Professor Tina Beattie - 17/11/2025

Thought for the Day

Available for over a year

This month, millions of toxic plastic beads have been released into the sea due to a failure at a wastewater processing plant in East Sussex. The beads have been washing up along the shore from Dungeness to Rye Harbour Nature Reserve. This coastline is a Site of Special Scientific Interest, home to a rich diversity of birds and marine life. Thousands of migrating birds are arriving to over-winter in the salt marshes and lakes. The pristine beach at Camber Sands has been particularly badly affected.

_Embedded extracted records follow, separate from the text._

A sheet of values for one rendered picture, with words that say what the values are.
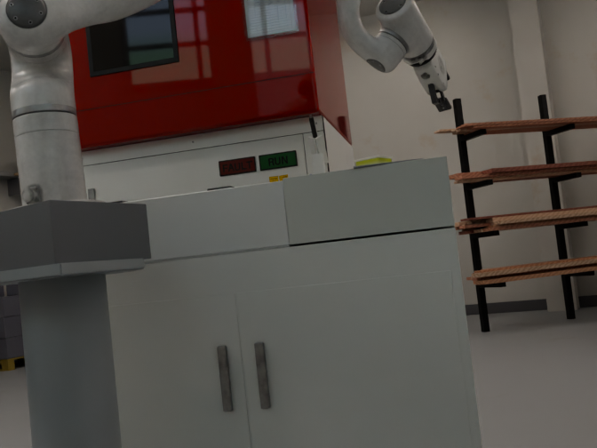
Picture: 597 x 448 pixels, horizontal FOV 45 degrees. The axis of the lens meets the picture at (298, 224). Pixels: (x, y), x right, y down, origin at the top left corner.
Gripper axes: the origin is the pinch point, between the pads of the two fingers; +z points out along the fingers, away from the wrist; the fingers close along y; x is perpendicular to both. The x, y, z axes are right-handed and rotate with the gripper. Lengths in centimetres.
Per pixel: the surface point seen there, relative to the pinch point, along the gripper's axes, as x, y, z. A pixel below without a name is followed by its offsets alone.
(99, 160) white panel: 114, 12, -2
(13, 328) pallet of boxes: 617, 167, 357
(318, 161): 32.3, -13.0, -3.2
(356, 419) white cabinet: 23, -77, 3
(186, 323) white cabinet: 55, -59, -18
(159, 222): 57, -39, -29
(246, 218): 38, -39, -23
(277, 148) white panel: 58, 12, 16

Volunteers have joined the local community for a clean-up operation, digging through seaweed and sand on their hands and knees, using a make-shift assortment of sieves and buckets to attempt to gather up the beads. It seems like a hopeless task. We moved to Camber five years ago. In summer, it’s a flourishing holiday resort, with multi-cultural crowds attracted by its miles of beach and sparkling seas in the shelter of the dunes. In winter, it’s a place of haunting and beautiful isolation, where one can walk for hours without encountering anyone other than the occasional dog walker. On the other side of the planet, world leaders are gathering in Brazil for COP30 to negotiate over their environmental obligations. Representatives of indigenous communities have been joined by climate activists, demanding action. Those who have the power to act must be held to account, but none of us is entirely powerless. That’s why I see those people on Camber beach with their sieves and buckets as a sign of hope. There’s something both absurd and inspiring about what they are doing. Absurd because the challenge is so vast. Inspiring because they have refused to succumb to despair and defeat. Poet and priest Gerard Manley Hopkins lamented that ‘all is seared with trade; bleared, smeared with toil’, but his poem God’s Grandeur does not give the last word to the merchants of destruction. He reminds us that ‘for all this, nature is never spent; There lives the dearest freshness deep down things.’ From Belen in Brazil to Camber in East Sussex, when people act together, our small acts of loving care for the environment are more than the sum of their parts. I believe they link us in mysterious ways to the love of God for creation. As Hopkins reminds us, The Holy Ghost over the bent World broods with warm breast and with ah! Bright wings.